(Beginning of THE DATA)

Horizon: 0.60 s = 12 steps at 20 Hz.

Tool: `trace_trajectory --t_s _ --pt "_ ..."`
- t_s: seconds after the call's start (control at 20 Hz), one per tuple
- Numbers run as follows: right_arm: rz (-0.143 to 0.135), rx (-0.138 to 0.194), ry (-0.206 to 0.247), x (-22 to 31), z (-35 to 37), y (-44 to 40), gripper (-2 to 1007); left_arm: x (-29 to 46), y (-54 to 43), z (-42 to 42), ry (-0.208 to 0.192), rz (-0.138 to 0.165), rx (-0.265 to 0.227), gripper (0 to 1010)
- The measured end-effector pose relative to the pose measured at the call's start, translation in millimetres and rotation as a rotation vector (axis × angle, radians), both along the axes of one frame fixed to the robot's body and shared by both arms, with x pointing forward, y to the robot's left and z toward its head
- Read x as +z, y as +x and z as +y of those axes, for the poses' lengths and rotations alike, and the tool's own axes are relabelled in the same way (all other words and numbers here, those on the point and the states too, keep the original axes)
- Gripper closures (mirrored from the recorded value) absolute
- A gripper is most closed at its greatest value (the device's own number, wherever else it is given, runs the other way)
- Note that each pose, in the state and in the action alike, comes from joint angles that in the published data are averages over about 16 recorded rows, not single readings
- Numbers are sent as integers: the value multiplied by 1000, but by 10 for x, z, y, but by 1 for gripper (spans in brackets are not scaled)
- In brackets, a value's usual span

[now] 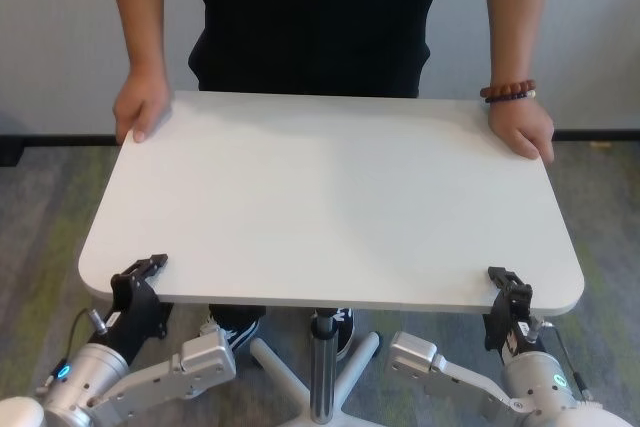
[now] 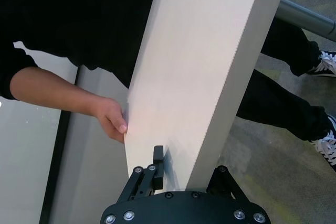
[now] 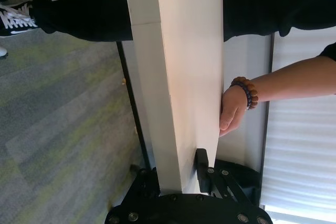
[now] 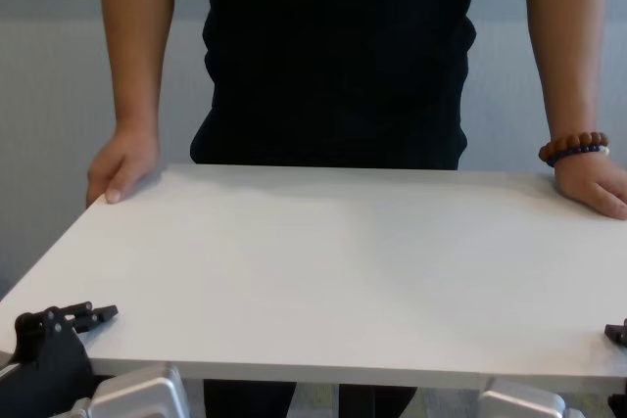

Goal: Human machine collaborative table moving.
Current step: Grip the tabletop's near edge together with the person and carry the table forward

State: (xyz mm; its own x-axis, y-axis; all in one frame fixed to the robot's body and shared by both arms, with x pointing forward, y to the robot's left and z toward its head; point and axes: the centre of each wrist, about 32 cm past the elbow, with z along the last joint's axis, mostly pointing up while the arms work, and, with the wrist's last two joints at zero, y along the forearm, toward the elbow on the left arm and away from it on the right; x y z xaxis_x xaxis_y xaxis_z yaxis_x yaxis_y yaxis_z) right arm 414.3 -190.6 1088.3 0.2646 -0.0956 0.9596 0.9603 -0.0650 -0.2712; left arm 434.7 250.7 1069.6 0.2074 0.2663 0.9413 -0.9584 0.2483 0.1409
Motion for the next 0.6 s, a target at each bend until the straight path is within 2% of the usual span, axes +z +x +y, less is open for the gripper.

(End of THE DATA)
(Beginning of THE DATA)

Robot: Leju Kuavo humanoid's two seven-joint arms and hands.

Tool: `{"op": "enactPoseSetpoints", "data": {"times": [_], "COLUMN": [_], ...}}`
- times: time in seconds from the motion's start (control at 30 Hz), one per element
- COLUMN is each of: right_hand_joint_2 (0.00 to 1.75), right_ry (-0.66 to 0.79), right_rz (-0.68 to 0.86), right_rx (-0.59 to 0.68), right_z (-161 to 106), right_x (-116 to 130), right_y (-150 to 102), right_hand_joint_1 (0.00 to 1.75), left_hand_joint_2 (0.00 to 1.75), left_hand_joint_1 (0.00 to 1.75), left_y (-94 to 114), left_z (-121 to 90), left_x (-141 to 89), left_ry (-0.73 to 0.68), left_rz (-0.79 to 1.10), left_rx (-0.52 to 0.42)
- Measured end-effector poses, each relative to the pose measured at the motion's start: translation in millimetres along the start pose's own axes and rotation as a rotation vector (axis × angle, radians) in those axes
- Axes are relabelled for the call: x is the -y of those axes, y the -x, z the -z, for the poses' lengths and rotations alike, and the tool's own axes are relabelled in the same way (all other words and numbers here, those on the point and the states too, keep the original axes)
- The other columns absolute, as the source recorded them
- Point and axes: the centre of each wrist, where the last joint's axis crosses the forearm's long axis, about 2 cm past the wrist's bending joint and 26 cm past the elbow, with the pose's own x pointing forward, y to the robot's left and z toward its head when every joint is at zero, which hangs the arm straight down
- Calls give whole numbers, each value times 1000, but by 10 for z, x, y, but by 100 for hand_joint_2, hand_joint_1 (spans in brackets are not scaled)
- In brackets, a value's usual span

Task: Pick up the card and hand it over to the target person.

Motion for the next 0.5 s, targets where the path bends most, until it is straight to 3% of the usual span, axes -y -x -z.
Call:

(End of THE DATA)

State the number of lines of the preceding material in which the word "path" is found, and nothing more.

2